Spring warms my dead heart

Of course I’m going to write about spring. Of course I’m going to mention the added buoyancy in the steps of my fellow Elmhurstians and me. I may be a tired, lonely spinster, but I am not immune to the glistening sun. This weather makes me exuberant, frantic, and full of life. Every spring, my grades suffer (just a little bit, Dad), because all I want to do (and admittedly, all I do) is go to the park, lie on the grass, and swing.
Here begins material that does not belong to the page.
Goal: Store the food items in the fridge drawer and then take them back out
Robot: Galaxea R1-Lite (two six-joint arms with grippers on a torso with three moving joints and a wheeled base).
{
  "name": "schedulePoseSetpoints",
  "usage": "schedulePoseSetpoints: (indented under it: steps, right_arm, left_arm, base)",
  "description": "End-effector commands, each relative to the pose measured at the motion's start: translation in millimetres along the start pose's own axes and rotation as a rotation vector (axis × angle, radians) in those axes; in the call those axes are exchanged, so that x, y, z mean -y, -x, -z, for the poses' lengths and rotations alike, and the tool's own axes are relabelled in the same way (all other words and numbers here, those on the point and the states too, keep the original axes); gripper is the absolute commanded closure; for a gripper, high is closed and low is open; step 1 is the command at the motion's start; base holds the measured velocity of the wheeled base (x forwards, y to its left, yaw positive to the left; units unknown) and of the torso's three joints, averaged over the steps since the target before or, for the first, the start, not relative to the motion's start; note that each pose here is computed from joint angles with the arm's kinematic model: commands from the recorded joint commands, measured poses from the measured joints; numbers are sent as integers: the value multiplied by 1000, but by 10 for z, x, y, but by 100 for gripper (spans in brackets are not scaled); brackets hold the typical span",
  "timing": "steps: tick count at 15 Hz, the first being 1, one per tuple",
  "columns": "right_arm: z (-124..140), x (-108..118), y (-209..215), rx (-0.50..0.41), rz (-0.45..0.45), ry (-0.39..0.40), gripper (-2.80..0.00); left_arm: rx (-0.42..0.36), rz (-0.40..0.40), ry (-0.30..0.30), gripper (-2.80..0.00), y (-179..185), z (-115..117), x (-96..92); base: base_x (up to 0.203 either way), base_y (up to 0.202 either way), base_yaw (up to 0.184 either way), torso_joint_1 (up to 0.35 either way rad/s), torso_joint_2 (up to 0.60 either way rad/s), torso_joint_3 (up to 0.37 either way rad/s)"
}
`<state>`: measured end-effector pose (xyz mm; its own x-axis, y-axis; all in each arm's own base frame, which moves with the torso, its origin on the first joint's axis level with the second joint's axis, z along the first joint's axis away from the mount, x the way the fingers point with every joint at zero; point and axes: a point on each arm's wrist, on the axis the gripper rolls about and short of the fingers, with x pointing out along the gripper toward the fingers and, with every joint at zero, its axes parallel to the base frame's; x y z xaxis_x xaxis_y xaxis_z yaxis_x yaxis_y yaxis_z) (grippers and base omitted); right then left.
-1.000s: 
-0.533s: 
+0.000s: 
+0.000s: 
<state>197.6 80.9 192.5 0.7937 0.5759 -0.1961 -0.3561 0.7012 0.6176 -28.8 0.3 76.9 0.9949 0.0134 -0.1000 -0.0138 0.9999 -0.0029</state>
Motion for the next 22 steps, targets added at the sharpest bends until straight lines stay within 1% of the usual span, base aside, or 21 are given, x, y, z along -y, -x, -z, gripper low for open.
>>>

It’s quite shocking how every time winter’s blanket shrinks back across its earthen bed, the student population of the college seems to triple. After yet another stuffy class period spent inside, we rush to the mall and patio, to see we’re not alone. Hordes of school children swarm the mall—boys playing football dangerously close to the patio and the associated inescapable clan of sorority girls screeching things like, “Eric, put yer shirt byack ahn!” (real quote), professors reading textbooks they wrote and smiling into their hummus, and then me: fighting the regular feelings of disdain and trying to just bask and glow in the light of the sun.

This spring may be tarnished by the irritating tug of the global warming monster, but that is easily pushed out of our minds by a light wind ruffling the tree tops and cooling our sun-drenched shoulders. The spring may be tarnished by the lack of anything closely resembling a winter, but that is easily pushed out of our minds when we expertly climb Colin Pascoe’s tree and exist silently in the upper branches.

Just when we thought we couldn’t take it anymore, when the homework pile seemed as insurmountable as the laundry pile, we were granted a spring break. It’s as if the college is giving us a nod that is to say, “Go ahead, enjoy your self.” The college spring break is unlike anything you’ll probably ever experience again. A week long break that is relatively easy to ask off of work (I don’t really know, I guess; do I look like I have a job?) right in the middle of the semester—a time when we have the least amount of responsibilities, so I advise everyone to take full advantage of it. Travel! Read! Eat delicious food! Drink a lot of beer but only if it’s with your favorite people!

This spring break I went to Nashville with my friends to visit a lowly, Elmhurst dropout currently having more fun and being more successful than us in a quintet just finishing up recording their first EP… in their house… and it’s really good. We only left the porch to replenish on water, Tennessee beef, and beer, but I’ve never had a more relaxing time.

Nashville is far greater than our little city of Chicago, I’ve decided. While the mid-twenties-shoulder-length-black-haired-musicians-who-simultaneously-play-the-harmonica-and-guitar-and-the-bass-clarinet are a dime a dozen in Nashville, it doesn’t mean they don’t send me into blushing fits of giggles. And while Chicagoans may relish their beloved “Bean,” as the most important, useless, urban structure, Nashville has the Parthenon, an entirely superficial replication of the building still in existence from Ancient Greece!

Regardless of spring goodness, the daffodils bloomed a month early and now they’re all dead even though they’re supposed to bloom the first week of April, and spring is wasting its beautiful buds on the current cold front (it’s 45 degrees, boo-hoo). Don’t spend time romanticizing this fact and trying to twist it into a neat, little allegory about your life, but study for your goddamn midterms.